The Fight to Bring Seminole Ancestors Home

May 23, 2022

Skeletons waited for Ryan Wheeler in the basement of a prestigious Massachusetts institution. It was November 2012 when the Floridian and archaeologist began pulling out rows of economically built wood filing cabinets, as if Ikea existed a century ago. He found bits of pottery and items that were buried with the dead over the course of centuries. They had been unearthed along with thousands of Native American remains that ended up in the institute’s storage. Wheeler knew none of them should be there.

For Wheeler, 53, the finds were equal parts exciting and overwhelming. He had just begun his job as director of the Robert S. Peabody Institute of Archaeology, located at Phillips Academy in Andover, Massachusetts. Founded in 1901, the Peabody is a venerable institution and among the nation’s major holders of Native American archaeology, dating back more than 10,000 years. Descending into the recesses of the red-brick building, Wheeler discovered many of the collections hadn’t been properly cataloged. He began the daunting task of sifting through every drawer. The institute’s staff of five, along with temporary workers brought on for the task, pulled out each drawer and digitized all of the contents. It felt, he says, like discovering those burial plots all over again. 

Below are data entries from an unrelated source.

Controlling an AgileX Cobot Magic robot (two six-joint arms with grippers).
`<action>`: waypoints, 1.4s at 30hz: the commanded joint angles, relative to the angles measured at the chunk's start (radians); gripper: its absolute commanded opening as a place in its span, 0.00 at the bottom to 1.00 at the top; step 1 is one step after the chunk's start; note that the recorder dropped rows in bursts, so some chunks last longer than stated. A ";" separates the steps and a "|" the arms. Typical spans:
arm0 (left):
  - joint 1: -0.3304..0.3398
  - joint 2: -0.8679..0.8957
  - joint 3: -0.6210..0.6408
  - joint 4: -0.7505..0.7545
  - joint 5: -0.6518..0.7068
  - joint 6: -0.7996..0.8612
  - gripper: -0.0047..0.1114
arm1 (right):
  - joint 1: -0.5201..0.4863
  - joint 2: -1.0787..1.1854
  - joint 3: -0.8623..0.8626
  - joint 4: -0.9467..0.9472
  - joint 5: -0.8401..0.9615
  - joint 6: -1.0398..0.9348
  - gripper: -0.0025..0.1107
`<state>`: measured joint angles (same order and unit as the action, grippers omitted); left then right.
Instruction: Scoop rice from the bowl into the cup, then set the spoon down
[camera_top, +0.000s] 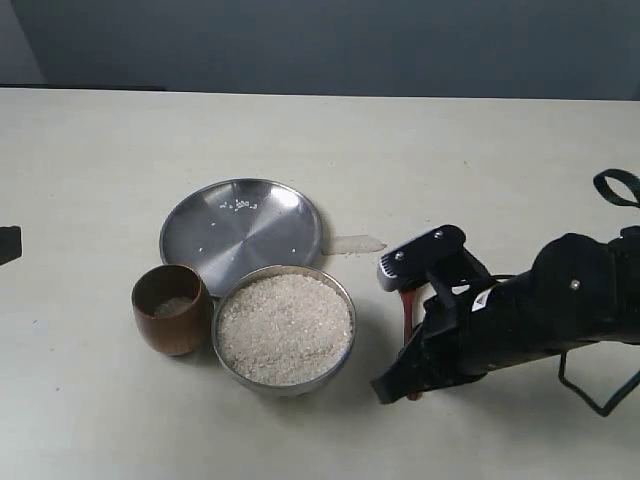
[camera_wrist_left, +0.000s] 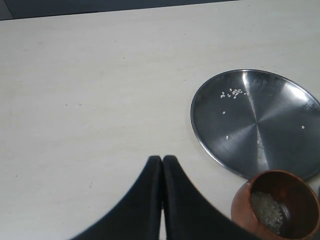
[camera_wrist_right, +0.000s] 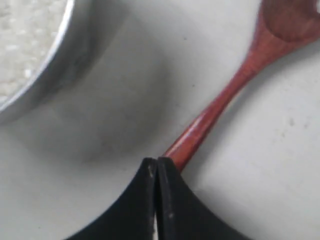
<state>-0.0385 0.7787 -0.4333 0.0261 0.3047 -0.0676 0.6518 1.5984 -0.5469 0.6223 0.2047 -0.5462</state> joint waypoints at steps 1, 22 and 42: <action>-0.003 0.004 -0.008 0.005 -0.005 0.000 0.04 | 0.053 0.003 -0.037 0.120 -0.053 -0.040 0.02; -0.003 0.004 -0.008 0.005 -0.007 0.000 0.04 | 0.060 0.142 -0.054 0.272 -0.087 -0.035 0.02; -0.003 0.004 -0.008 0.005 -0.009 0.000 0.04 | 0.053 0.152 -0.040 0.213 -0.172 -0.035 0.02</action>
<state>-0.0385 0.7787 -0.4333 0.0261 0.3047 -0.0676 0.7106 1.7460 -0.6021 0.8455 0.0589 -0.5767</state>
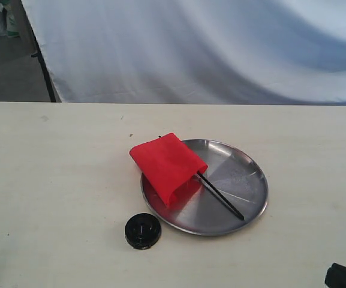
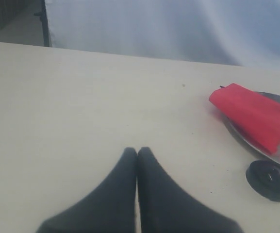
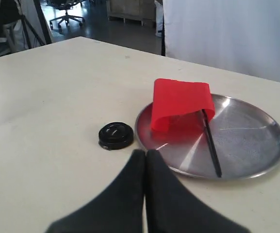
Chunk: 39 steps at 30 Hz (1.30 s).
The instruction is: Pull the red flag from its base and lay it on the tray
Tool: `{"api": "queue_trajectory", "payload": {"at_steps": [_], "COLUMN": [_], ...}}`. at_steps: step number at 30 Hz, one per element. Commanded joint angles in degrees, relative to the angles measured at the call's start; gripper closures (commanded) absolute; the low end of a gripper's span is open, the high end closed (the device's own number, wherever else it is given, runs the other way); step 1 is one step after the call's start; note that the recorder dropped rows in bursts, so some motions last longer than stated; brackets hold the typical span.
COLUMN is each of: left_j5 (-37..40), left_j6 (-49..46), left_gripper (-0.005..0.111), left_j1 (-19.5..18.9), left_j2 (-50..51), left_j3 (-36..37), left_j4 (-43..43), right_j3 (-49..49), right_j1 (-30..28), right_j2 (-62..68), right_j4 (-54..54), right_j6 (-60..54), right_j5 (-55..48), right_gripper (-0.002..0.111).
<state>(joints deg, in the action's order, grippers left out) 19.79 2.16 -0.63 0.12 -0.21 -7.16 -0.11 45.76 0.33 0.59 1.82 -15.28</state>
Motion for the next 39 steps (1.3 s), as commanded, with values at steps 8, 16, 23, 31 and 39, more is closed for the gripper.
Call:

From the beginning, Wheeler noticed a sizable collection of artifacts from Florida. Having grown up in Lauderhill and having earned three degrees from state universities, he was a Florida boy, and so he gravitated to those drawers first. What he found astounded him and would eventually help uncover an archaeological site that no one knew existed, one that may soon have been paved over for good. It would also start a yearslong effort and a circuitous trip to return native Floridians back to their home soil.